■ Task description
Count up the lines in the following listing that hold the word "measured", then give only that count.

■ Information shown
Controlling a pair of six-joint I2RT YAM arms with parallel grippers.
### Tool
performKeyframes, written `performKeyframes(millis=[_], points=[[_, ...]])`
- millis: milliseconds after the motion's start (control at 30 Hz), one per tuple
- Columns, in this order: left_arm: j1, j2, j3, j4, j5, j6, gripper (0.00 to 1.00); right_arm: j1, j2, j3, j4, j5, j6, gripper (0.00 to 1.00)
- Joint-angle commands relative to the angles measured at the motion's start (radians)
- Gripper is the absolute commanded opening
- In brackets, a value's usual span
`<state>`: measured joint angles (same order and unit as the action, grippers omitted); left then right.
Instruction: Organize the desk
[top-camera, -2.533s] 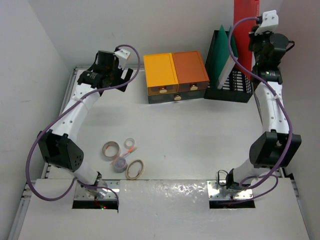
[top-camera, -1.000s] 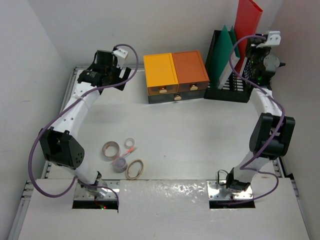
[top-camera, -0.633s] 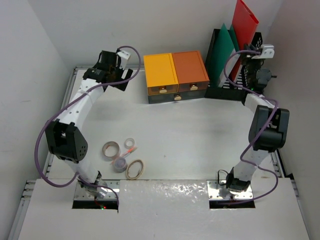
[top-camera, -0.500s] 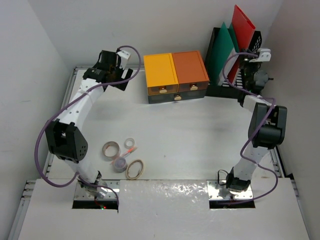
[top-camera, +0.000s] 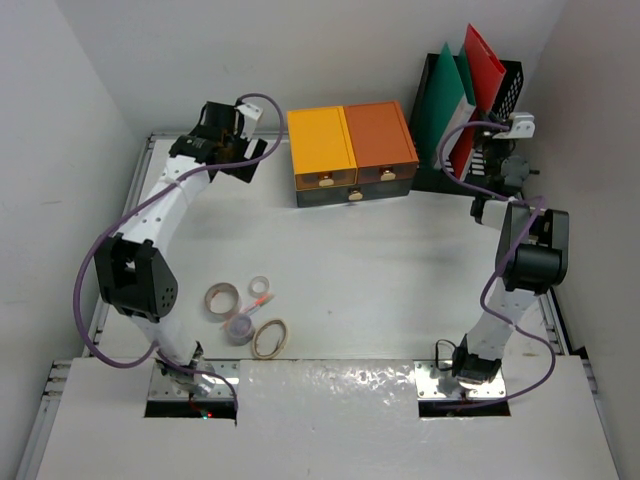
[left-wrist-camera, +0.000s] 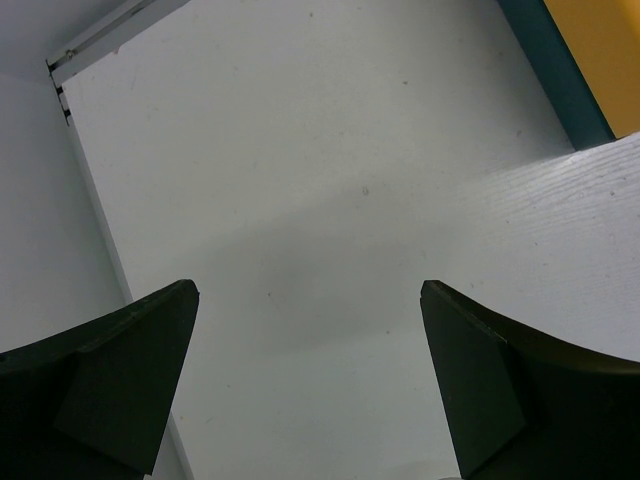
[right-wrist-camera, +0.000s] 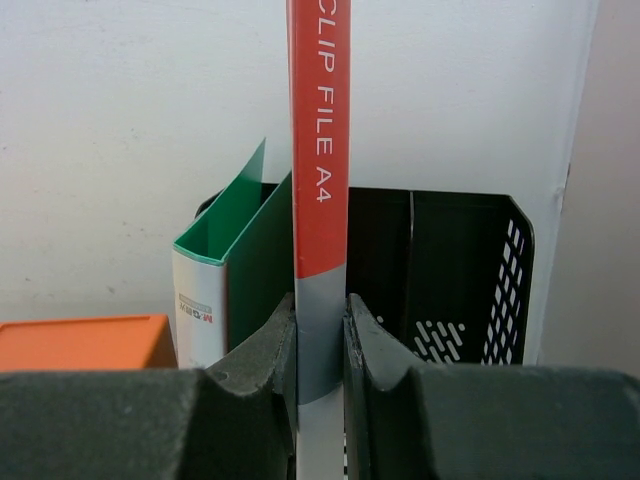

■ Output
2